Tuesday 16 March 2010

Self Talk Part 3 Be Your Own Best friend.

I hope you have been practising hard, avoiding the negative talk and looking for the constructive between finishing Part 2 and beginning this part. Before you exclaim, Oh No! Not this positive talk rubbish. Let me say, that is exactly what it is! What is more, it amounts to a very simple choice for each one of us.

The choice will come as no surprise! Talk to ourselves and we subtract from our effectiveness. Whereas if we keep positive in our thinking we add to that effectiveness.

There is a book called the Attitude Factor which shows the benefits even to one’s health of being ones own best friend.

But if you found practising it difficult, you may like to use this computer metaphor to help you.. When the thrust of a negative thought appears on the screen in your mind, quite simply you click on a metaphorical “Select All” button in your head and with the whole negative thought captured, then press “Delete!”

If you don’t like that, then audio machines allow us to delete material on CDs and DVDs, so you may prefer the mental imagery of that. Similarly, just imagine your negative thoughts are now on tape and that you simply record positive ones over them.

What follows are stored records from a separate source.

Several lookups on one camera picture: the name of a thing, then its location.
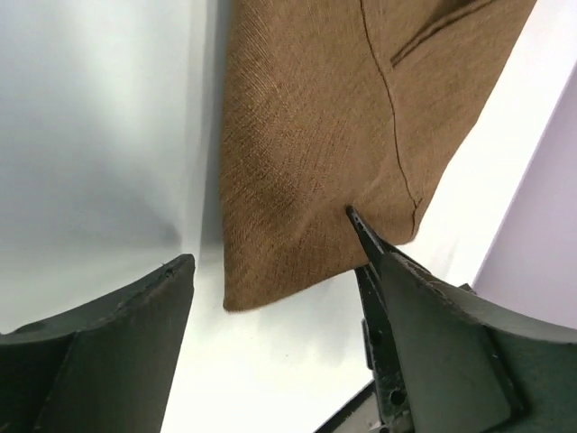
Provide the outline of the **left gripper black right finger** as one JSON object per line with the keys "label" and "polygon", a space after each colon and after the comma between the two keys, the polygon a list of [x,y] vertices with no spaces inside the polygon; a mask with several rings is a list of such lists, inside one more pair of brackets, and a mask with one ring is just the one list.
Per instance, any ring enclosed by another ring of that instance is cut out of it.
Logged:
{"label": "left gripper black right finger", "polygon": [[573,432],[576,333],[438,278],[346,214],[379,432]]}

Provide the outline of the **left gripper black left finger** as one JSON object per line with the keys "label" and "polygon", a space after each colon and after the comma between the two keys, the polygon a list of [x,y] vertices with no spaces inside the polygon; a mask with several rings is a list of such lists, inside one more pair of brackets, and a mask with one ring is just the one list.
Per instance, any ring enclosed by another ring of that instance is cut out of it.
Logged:
{"label": "left gripper black left finger", "polygon": [[138,281],[1,337],[1,430],[158,432],[194,295],[182,254]]}

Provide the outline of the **brown cloth napkin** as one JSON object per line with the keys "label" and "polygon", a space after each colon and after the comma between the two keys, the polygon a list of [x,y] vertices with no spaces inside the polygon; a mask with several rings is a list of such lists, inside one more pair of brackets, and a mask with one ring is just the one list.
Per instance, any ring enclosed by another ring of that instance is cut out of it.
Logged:
{"label": "brown cloth napkin", "polygon": [[531,1],[236,1],[220,200],[224,307],[366,263],[345,209],[412,241]]}

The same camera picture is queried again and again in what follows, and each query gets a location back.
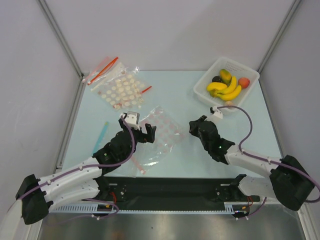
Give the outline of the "pink dotted zip bag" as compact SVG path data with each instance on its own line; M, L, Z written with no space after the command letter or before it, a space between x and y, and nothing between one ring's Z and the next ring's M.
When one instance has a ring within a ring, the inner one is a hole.
M146 129L145 124L156 126L155 141L137 145L133 156L120 168L121 176L135 178L145 175L171 153L186 135L185 129L161 106L153 108L140 121L143 130Z

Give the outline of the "yellow banana bunch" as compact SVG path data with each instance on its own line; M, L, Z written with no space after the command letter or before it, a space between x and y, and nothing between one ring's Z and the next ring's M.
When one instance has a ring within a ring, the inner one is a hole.
M212 97L220 98L223 101L234 100L242 91L242 86L237 84L237 78L231 77L229 85L222 82L211 82L206 90Z

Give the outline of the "white perforated plastic basket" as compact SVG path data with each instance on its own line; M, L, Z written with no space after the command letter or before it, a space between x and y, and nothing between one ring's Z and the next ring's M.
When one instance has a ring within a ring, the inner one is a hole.
M204 75L199 79L199 81L194 85L193 92L200 102L209 107L224 106L225 102L222 99L218 97L212 97L207 92L207 85L212 82L213 77L217 76L220 73L221 69L227 70L236 78L244 77L250 80L249 86L246 89L243 89L239 93L239 96L231 101L235 106L241 107L250 95L256 83L259 82L260 74L252 68L227 57L220 57L213 63L213 65L207 70L207 72L205 72Z

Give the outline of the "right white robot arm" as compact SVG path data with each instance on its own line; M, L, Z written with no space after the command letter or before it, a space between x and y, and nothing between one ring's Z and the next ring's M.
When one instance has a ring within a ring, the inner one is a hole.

Another one would be an imaginary form of zapper - rather like the remote control for a TV. Or if the metaphor of putting your mental phone on “divert” works well, then try that.
Going back in your mind to an unrelated past experience filled with success and positive images for you could be yet another.

Think up a strategy which allows you in your own private idiom to zap negative thoughts. This is exactly what professional sports men and women and those in the Armed forces are trained to do to raise their game. There is nothing untried or speculative about it. Practise and it works. Don’t and it doesn’t

Does it begin to work immediately? Yes, certainly with smaller things, but you can get better and better at the bigger issues the more you address negative self-talk head on.

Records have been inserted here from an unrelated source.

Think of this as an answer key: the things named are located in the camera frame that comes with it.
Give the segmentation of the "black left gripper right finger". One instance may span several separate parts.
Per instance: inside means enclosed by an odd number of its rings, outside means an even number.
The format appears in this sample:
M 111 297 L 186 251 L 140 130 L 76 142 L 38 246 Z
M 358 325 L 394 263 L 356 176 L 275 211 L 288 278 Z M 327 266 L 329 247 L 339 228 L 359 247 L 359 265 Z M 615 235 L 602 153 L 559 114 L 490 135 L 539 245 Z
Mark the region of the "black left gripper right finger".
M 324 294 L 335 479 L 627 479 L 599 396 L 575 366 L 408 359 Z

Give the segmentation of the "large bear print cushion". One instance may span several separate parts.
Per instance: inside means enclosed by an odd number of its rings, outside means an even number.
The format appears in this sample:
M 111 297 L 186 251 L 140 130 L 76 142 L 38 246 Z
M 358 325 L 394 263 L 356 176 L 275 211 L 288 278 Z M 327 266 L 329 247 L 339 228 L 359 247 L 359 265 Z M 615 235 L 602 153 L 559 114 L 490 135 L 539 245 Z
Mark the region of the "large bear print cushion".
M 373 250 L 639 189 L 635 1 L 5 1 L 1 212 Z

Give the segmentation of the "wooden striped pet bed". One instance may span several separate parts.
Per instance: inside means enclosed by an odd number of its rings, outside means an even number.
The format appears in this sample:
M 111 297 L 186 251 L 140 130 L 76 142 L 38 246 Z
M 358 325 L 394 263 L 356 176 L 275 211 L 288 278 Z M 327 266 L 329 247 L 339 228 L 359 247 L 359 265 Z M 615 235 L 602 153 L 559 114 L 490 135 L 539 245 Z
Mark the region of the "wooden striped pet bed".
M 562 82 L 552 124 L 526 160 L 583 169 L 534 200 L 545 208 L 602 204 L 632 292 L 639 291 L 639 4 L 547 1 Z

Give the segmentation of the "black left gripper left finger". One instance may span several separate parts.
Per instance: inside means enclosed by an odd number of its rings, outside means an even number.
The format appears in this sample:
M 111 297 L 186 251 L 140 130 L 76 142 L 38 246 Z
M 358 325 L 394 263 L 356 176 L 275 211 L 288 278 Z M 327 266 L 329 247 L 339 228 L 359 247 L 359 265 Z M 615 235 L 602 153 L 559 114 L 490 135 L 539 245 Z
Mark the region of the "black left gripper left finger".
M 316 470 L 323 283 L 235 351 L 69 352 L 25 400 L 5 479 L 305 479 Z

Should you never listen to these negative thoughts?

Well not entirely. Listening only for constructive criticism which can give ourselves great value is to ignore our own potentially valuable warning signals. If the thoughts warn of dire consequences, merely ask yourself, “Does this make sense?” Is the anxiety based on real facts or does it rely merely on instinctive subconscious fear? Just do not give the time of day to the insidious, negative mindless stuff we can sometimes inflict on ourselves all too easily.

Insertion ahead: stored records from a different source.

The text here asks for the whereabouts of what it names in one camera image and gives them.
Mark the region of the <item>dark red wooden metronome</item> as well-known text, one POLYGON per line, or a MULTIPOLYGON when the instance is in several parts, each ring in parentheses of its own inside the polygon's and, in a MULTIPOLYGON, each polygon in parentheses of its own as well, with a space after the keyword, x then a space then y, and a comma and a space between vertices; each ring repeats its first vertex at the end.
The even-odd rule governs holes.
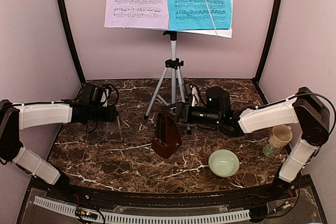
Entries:
POLYGON ((182 145, 175 122, 162 112, 158 113, 151 147, 160 157, 168 159, 182 145))

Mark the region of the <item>clear plastic metronome cover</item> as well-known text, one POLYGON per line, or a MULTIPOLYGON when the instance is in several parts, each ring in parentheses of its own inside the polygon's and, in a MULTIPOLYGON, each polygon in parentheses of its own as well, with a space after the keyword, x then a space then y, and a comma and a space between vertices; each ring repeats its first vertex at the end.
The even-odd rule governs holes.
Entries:
POLYGON ((106 141, 117 143, 123 141, 121 123, 119 118, 117 118, 116 122, 114 123, 106 123, 106 141))

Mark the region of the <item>light blue music stand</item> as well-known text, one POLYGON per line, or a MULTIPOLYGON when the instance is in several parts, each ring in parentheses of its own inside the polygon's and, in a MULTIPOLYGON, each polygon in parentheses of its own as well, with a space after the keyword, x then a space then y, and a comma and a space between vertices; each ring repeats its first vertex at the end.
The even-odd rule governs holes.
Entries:
MULTIPOLYGON (((197 33, 201 32, 202 34, 208 31, 211 35, 214 35, 216 37, 221 36, 222 34, 220 33, 221 30, 231 30, 230 29, 210 29, 210 30, 181 30, 181 31, 190 31, 192 33, 197 33)), ((181 66, 183 65, 183 61, 179 60, 177 58, 177 53, 176 53, 176 43, 177 43, 177 33, 179 31, 174 31, 170 30, 169 28, 167 30, 164 30, 165 35, 170 36, 170 41, 171 41, 171 57, 169 60, 165 62, 165 69, 171 70, 171 85, 172 85, 172 102, 175 103, 176 101, 176 87, 182 86, 182 74, 181 74, 181 66)))

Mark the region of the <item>blue sheet music page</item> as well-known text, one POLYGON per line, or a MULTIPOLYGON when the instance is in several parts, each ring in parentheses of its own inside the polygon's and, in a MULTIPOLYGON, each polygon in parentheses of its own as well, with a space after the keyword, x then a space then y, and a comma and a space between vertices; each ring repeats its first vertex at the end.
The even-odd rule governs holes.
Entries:
POLYGON ((231 28, 231 0, 167 0, 167 4, 170 30, 231 28))

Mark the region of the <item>purple sheet music page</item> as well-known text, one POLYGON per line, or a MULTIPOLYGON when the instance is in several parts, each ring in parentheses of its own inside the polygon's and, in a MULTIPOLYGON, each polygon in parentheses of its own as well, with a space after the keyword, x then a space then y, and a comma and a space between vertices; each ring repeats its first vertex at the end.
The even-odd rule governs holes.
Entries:
POLYGON ((167 30, 167 0, 106 0, 104 26, 167 30))

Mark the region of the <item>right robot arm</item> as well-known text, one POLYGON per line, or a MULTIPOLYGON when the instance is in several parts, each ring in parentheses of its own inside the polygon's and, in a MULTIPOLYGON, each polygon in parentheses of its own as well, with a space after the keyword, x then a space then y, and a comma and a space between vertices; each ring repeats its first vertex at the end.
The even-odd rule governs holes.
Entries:
POLYGON ((296 178, 335 128, 335 123, 330 122, 331 113, 323 103, 327 98, 307 87, 299 88, 297 93, 283 100, 240 111, 231 109, 229 93, 220 87, 207 89, 206 97, 205 106, 176 102, 163 108, 161 113, 173 122, 214 125, 232 137, 285 124, 300 126, 301 136, 280 168, 279 180, 268 187, 268 195, 273 200, 287 193, 287 182, 296 178))

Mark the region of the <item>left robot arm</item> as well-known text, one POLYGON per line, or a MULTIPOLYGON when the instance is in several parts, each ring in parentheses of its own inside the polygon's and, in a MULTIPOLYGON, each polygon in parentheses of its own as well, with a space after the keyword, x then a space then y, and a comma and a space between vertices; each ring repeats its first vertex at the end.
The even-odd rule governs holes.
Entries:
POLYGON ((109 103, 112 94, 119 94, 111 84, 84 84, 74 99, 12 103, 1 101, 1 164, 13 163, 28 175, 53 186, 63 201, 74 197, 69 177, 59 168, 30 150, 21 140, 22 131, 50 125, 89 122, 114 122, 118 118, 118 99, 109 103))

And stay with your vivid picture of your unfulfilled new goal. Never lose the opportunity to go making it even more vivid using by reinforcing it from data you obtain. See yourself all the more clearly in the picture and able to reflect on your achievement as though you had already got it done.

Good Luck. Keep your inner voice positive. And if your intellectual good sense still finds it difficult to win over the panic and anxiety, we still have Part 4 left to practise a more structured solution.